Thursday, March 25, 2010
Since I’ve run out of ideas to express, I looked up the issues people have with the public school system. One problem was the funding and how the state controls it and not the federal government. I think that that’s okay. I’m not sure what effect it would have if we did have the federal government running the funding. I assume that if this happened, then every school system/ area would have equal amount of funding. This could eliminate the diversity of schools and their locations. Our schools would then equate with the monetary value of downtown Atlanta schools, correct? I suppose our schools would get worse and theirs would become better. I’ve decided that federal control of all schools is a bad idea. Secondly, another issue was that each system gets to choose the curriculum. I do see an issue with this since I think everyone should be getting the same fundamental classes. As for AP’s and electives, they should all be available; prerequisites should still apply, however.

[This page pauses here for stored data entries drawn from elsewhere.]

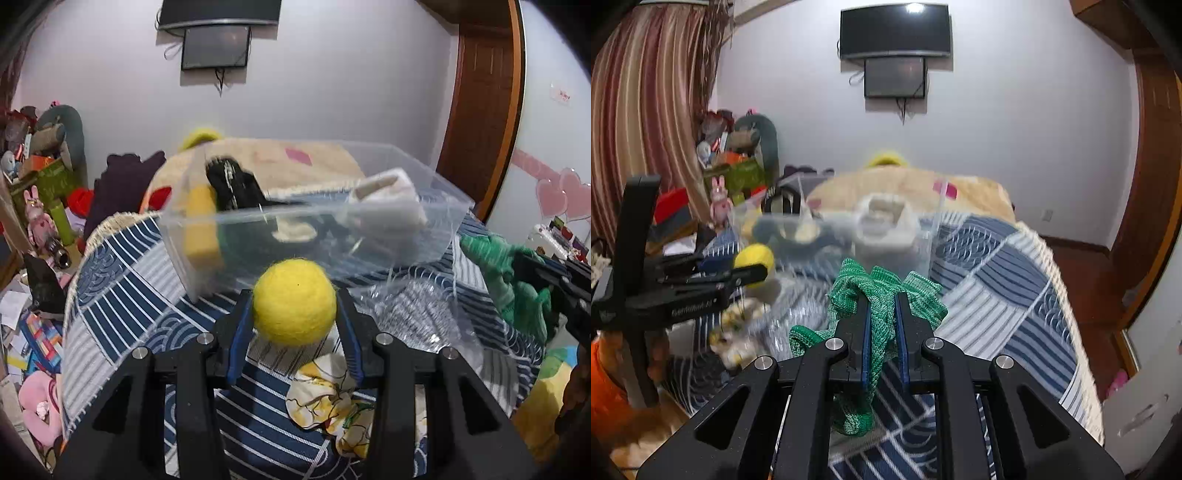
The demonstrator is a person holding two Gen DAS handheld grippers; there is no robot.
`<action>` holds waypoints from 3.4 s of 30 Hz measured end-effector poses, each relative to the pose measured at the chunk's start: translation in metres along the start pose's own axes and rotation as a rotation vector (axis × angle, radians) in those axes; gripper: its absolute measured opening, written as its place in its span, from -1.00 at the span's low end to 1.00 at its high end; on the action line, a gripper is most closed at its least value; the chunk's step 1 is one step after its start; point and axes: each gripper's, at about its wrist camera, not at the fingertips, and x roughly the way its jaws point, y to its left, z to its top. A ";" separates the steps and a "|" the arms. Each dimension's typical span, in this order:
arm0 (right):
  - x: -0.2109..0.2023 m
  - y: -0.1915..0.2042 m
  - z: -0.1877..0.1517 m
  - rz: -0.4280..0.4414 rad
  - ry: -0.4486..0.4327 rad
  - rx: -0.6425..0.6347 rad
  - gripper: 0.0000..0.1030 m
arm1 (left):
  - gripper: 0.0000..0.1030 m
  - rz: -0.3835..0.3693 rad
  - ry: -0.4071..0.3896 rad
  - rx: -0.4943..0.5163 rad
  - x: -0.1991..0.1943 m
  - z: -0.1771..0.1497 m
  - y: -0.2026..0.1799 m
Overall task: Organize soft objects
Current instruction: 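Carry the yellow ball into the box with the left tool while the right tool drops the glove in, then grasp the bagged silver glove with the right tool while the left tool grasps the floral scrunchie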
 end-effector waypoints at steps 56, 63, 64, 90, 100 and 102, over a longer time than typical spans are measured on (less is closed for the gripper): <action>0.059 0.028 0.065 0.066 -0.018 -0.084 0.00 | 0.14 0.053 -0.068 0.092 0.003 0.054 -0.006; 0.048 0.037 0.039 0.130 0.020 -0.087 0.02 | 0.24 0.019 -0.072 0.060 -0.020 0.038 -0.004; 0.051 0.038 0.034 0.143 0.037 -0.084 0.05 | 0.24 0.018 -0.064 0.059 -0.021 0.035 -0.004; 0.064 0.047 -0.007 0.170 0.145 -0.097 -0.54 | -0.03 -0.080 0.125 0.024 0.000 -0.049 -0.010; 0.032 0.034 0.015 0.138 0.024 -0.082 -0.54 | -0.63 -0.101 0.085 0.045 -0.015 -0.036 -0.011; 0.026 0.031 0.022 0.120 -0.005 -0.081 -0.54 | -0.63 -0.097 0.065 0.038 -0.019 -0.029 -0.009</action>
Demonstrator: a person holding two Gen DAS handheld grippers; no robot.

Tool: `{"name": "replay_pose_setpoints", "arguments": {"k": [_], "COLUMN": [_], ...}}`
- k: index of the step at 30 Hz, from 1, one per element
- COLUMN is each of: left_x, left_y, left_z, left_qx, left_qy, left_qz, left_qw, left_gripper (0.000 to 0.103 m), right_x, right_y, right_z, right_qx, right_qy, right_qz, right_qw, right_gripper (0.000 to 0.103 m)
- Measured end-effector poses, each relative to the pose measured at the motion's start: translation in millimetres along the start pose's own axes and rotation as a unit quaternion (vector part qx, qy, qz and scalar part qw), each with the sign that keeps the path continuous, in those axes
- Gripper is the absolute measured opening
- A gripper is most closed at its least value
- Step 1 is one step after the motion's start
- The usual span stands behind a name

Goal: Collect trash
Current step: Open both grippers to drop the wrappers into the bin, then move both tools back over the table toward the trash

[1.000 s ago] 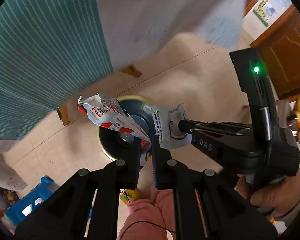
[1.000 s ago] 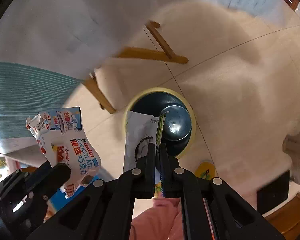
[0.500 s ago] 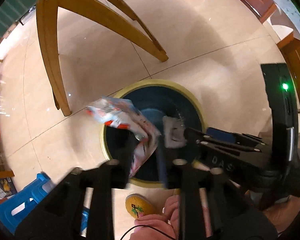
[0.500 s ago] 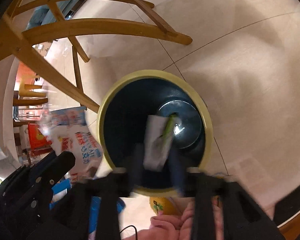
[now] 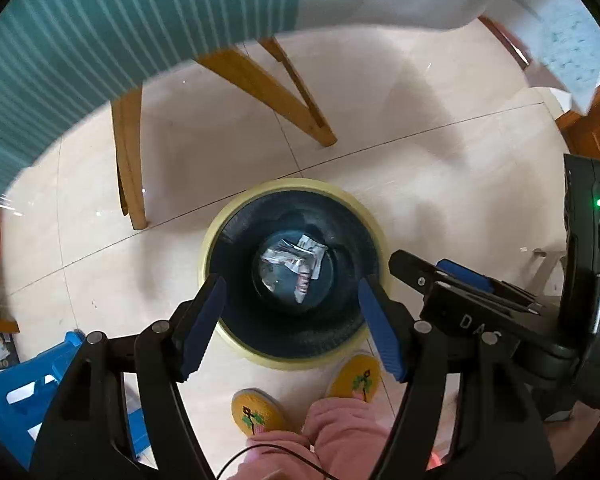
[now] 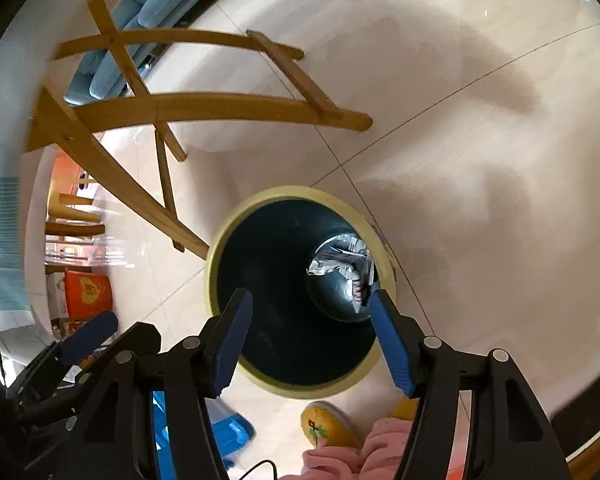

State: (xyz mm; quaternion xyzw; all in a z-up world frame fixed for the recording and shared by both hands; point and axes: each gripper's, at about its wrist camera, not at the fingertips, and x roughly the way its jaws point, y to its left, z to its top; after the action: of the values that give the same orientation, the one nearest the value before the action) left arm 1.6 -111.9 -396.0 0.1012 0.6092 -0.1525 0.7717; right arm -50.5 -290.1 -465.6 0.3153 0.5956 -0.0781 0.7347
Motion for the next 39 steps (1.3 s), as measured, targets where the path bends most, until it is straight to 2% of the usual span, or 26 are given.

I see nothing wrong with public education in general. If the quality of all schools were to improve, then nobody would be harmed by it. However, education should be carefully handled; bad decisions could have a great effect.
Wednesday, March 24, 2010
Today public education is very widespread. Some may say that it is second rate education or that it should be discontinued. This would be a fatal mistake for anyone to make. Public education ensures that there are opportunities presented to those that otherwise would not receive any education. It provides our society with equal chances for everyone, no mater what their background maybe. This directly corresponds to the American Dream that so many have. With free education, every student has the opportunity to rise to the occasion and make something of them.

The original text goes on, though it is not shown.